TO DO
Images excluded, reproduce each line of the records exactly as it stands.

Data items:
========================================
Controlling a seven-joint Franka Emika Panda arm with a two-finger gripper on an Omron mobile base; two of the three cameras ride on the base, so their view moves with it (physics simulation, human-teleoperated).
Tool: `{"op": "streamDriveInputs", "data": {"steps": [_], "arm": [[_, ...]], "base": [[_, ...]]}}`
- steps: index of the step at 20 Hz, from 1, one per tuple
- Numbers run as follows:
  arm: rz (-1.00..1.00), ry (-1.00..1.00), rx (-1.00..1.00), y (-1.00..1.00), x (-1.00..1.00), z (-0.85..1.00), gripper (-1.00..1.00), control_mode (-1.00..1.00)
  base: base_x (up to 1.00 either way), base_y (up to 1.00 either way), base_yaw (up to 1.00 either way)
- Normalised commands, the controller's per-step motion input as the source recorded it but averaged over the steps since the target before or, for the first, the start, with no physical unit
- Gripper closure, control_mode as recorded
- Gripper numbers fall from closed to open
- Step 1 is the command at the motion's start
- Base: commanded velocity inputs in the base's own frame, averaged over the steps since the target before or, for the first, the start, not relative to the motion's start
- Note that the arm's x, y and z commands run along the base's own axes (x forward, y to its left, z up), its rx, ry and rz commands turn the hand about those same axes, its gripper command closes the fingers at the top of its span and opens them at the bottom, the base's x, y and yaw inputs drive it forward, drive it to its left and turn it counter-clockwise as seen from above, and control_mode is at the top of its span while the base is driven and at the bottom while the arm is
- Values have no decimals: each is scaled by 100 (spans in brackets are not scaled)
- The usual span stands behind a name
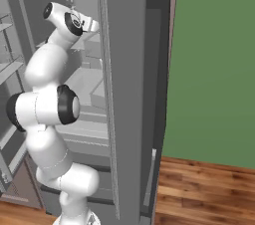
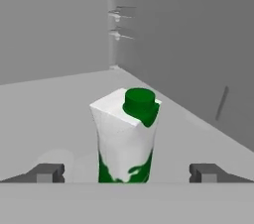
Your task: Take out the milk from the fridge and place it on the tray on the counter. Then take the sugar cube near the tray and place it in the tray.
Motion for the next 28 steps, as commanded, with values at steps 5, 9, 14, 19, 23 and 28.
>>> {"op": "streamDriveInputs", "data": {"steps": [5,9,14,19,23,28], "arm": [[-2,0,0,0,20,0,-100,-100],[0,0,0,-1,14,0,-100,-100],[0,0,0,-17,2,0,-100,-100],[-3,0,0,-3,17,0,-100,-100],[-3,0,0,-4,9,0,-100,-100],[-2,0,0,-13,0,-1,-100,-100]], "base": [[0,0,0],[0,0,0],[0,0,0],[0,0,0],[0,0,0],[0,0,0]]}}
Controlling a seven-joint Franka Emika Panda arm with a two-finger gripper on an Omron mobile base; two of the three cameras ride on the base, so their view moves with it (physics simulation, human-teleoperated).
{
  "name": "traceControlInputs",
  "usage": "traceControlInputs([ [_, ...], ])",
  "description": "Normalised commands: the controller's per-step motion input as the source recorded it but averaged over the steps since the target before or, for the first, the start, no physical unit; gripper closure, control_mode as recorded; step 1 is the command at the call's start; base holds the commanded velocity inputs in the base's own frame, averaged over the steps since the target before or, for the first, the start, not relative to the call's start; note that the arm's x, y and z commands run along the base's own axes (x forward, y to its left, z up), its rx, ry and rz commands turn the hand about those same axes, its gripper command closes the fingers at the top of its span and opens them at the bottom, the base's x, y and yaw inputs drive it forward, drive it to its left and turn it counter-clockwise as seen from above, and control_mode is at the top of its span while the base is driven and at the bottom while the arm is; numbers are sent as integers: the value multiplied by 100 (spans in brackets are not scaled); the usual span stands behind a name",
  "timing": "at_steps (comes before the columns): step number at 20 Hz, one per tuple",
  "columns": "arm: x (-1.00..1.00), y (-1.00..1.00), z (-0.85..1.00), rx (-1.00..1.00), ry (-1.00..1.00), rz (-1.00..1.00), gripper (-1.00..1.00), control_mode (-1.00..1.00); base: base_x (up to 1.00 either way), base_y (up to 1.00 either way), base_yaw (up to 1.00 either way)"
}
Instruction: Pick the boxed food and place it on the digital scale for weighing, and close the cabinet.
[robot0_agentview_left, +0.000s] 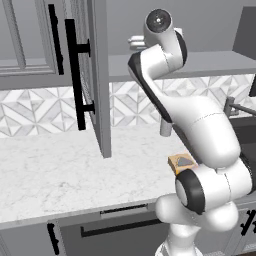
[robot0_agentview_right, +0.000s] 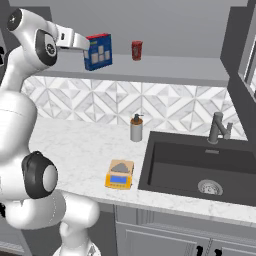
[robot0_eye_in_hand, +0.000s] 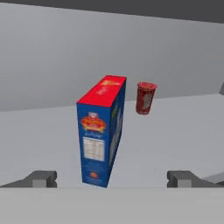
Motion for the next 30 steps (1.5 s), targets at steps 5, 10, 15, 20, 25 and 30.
traceControlInputs([
  [5, 37, 0, -15, 0, 0, 0, -100, -100, 0, 0, 0],
  [10, 37, 0, -3, 0, 0, 0, -100, -100, 0, 0, 0],
  [15, 39, 0, 0, 0, 0, -1, -100, -100, 0, 0, 0],
  [20, 38, 0, -6, 0, 0, -3, -100, -100, 0, 0, 0],
  [25, 12, 0, -3, 0, 0, -4, -100, -100, 0, 0, 0],
  [30, 10, -2, -7, 0, 0, -2, 100, -100, 0, 0, 0],
])
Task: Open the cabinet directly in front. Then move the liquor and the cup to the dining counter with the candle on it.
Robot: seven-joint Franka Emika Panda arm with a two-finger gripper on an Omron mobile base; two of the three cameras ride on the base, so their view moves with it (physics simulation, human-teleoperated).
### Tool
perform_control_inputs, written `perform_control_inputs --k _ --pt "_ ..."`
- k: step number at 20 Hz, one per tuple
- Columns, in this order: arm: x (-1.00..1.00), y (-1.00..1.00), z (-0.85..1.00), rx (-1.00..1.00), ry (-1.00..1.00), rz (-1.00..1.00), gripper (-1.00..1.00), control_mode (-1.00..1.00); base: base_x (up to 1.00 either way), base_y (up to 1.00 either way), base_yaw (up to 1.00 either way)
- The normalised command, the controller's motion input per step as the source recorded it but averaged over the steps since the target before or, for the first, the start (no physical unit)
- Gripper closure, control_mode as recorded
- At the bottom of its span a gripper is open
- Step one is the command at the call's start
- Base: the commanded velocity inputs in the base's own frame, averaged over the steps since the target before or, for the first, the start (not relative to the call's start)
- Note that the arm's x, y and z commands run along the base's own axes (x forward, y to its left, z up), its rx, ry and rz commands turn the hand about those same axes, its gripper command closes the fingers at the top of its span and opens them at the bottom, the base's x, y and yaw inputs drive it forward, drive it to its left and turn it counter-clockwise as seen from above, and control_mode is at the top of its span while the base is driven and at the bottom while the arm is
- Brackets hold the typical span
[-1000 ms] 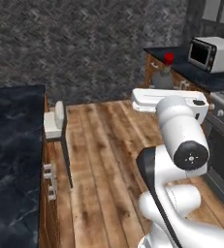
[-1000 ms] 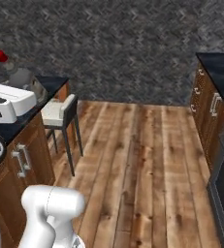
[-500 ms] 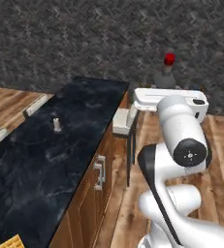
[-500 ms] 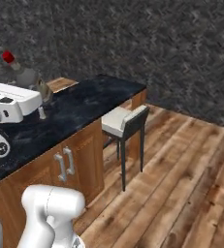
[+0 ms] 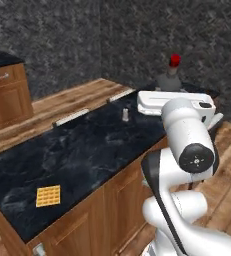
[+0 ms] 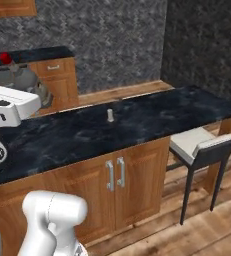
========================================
WRITTEN SOLUTION
Controlling a seven-joint Franka Emika Panda arm with a two-finger gripper on an Omron mobile base; two of the three cameras ride on the base, so their view moves with it (physics simulation, human-teleoperated).
Tool: `{"op": "streamDriveInputs", "data": {"steps": [_], "arm": [[_, ...]], "base": [[_, ...]]}}`
- steps: index of the step at 20 Hz, from 1, one per tuple
- Numbers run as follows:
  arm: rz (-1.00..1.00), ry (-1.00..1.00), rx (-1.00..1.00), y (-1.00..1.00), x (-1.00..1.00), z (-0.85..1.00), gripper (-1.00..1.00), control_mode (-1.00..1.00)
  base: base_x (up to 1.00 either way), base_y (up to 1.00 either way), base_yaw (up to 1.00 either way)
- Normalised commands, the controller's per-step motion input as the source recorded it but averaged over the steps since the target before or, for the first, the start, with no physical unit
- Gripper closure, control_mode as recorded
- Gripper numbers fall from closed to open
- Step 1 is the command at the motion's start
- Base: commanded velocity inputs in the base's own frame, averaged over the steps since the target before or, for the first, the start, not relative to the motion's start
- Note that the arm's x, y and z commands run along the base's own axes (x forward, y to its left, z up), its rx, ry and rz commands turn the hand about those same axes, its gripper command closes the fingers at the top of its span and opens them at the bottom, the base's x, y and yaw inputs drive it forward, drive it to its left and turn it counter-clockwise as seen from above, and control_mode is at the top of its span while the base is driven and at the bottom while the arm is
- Values have no decimals: each is scaled by 100 (spans in brackets are not scaled)
- The usual span stands behind a name
Your task: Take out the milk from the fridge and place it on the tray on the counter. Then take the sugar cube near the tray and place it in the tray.
Motion for the next 28 steps, as commanded, with values at steps 5, 9, 14, 19, 23 and 28.
>>> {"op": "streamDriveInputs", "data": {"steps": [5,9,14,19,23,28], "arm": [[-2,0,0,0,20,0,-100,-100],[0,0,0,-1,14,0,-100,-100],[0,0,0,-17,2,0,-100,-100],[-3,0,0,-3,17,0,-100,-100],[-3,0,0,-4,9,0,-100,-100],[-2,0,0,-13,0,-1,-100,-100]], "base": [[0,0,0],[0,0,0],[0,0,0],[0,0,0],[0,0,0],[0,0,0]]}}
Controlling a seven-joint Franka Emika Panda arm with a two-finger gripper on an Omron mobile base; two of the three cameras ride on the base, so their view moves with it (physics simulation, human-teleoperated).
{
  "name": "traceControlInputs",
  "usage": "traceControlInputs([ [_, ...], ])",
  "description": "Normalised commands: the controller's per-step motion input as the source recorded it but averaged over the steps since the target before or, for the first, the start, no physical unit; gripper closure, control_mode as recorded; step 1 is the command at the call's start; base holds the commanded velocity inputs in the base's own frame, averaged over the steps since the target before or, for the first, the start, not relative to the call's start; note that the arm's x, y and z commands run along the base's own axes (x forward, y to its left, z up), its rx, ry and rz commands turn the hand about those same axes, its gripper command closes the fingers at the top of its span and opens them at the bottom, the base's x, y and yaw inputs drive it forward, drive it to its left and turn it counter-clockwise as seen from above, and control_mode is at the top of its span while the base is driven and at the bottom while the arm is; numbers are sent as integers: the value multiplied by 100 (spans in brackets are not scaled); the usual span stands behind a name",
  "timing": "at_steps (comes before the columns): step number at 20 Hz, one per tuple",
  "columns": "arm: x (-1.00..1.00), y (-1.00..1.00), z (-0.85..1.00), rx (-1.00..1.00), ry (-1.00..1.00), rz (-1.00..1.00), gripper (-1.00..1.00), control_mode (-1.00..1.00); base: base_x (up to 1.00 either way), base_y (up to 1.00 either way), base_yaw (up to 1.00 either way)"
}
Instruction: Pick the boxed food and place it on the digital scale for weighing, and close the cabinet.
[robot0_agentview_left, +0.000s] 
[robot0_agentview_right, +0.000s] 
[robot0_eye_in_hand, +0.000s] 
Motion for the next 30 steps (1.5 s), targets at steps 5, 10, 15, 20, 25 and 30.
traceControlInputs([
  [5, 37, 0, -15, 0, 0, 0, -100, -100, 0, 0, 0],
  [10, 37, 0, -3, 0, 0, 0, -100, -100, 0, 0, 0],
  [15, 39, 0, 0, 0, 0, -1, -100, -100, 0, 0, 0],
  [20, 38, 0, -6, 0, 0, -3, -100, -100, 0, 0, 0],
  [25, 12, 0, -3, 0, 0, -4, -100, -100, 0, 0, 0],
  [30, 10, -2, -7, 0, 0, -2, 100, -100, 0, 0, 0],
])
Task: Open the cabinet directly in front. Then move the liquor and the cup to the dining counter with the candle on it.
Robot: seven-joint Franka Emika Panda arm with a two-finger gripper on an Omron mobile base; two of the three cameras ride on the base, so their view moves with it (physics simulation, human-teleoperated).
### Tool
perform_control_inputs, written `perform_control_inputs --k _ --pt "_ ..."`
- k: step number at 20 Hz, one per tuple
- Columns, in this order: arm: x (-1.00..1.00), y (-1.00..1.00), z (-0.85..1.00), rx (-1.00..1.00), ry (-1.00..1.00), rz (-1.00..1.00), gripper (-1.00..1.00), control_mode (-1.00..1.00); base: base_x (up to 1.00 either way), base_y (up to 1.00 either way), base_yaw (up to 1.00 either way)
- The normalised command, the controller's motion input per step as the source recorded it but averaged over the steps since the target before or, for the first, the start (no physical unit)
- Gripper closure, control_mode as recorded
- At the bottom of its span a gripper is open
- Step one is the command at the call's start
- Base: the commanded velocity inputs in the base's own frame, averaged over the steps since the target before or, for the first, the start (not relative to the call's start)
- Note that the arm's x, y and z commands run along the base's own axes (x forward, y to its left, z up), its rx, ry and rz commands turn the hand about those same axes, its gripper command closes the fingers at the top of its span and opens them at the bottom, the base's x, y and yaw inputs drive it forward, drive it to its left and turn it counter-clockwise as seen from above, and control_mode is at the top of its span while the base is driven and at the bottom while the arm is
- Brackets hold the typical span
[-1000 ms] 
[-1000 ms] 
[-500 ms] 
[-500 ms] 
[+0 ms] 
[+0 ms] 

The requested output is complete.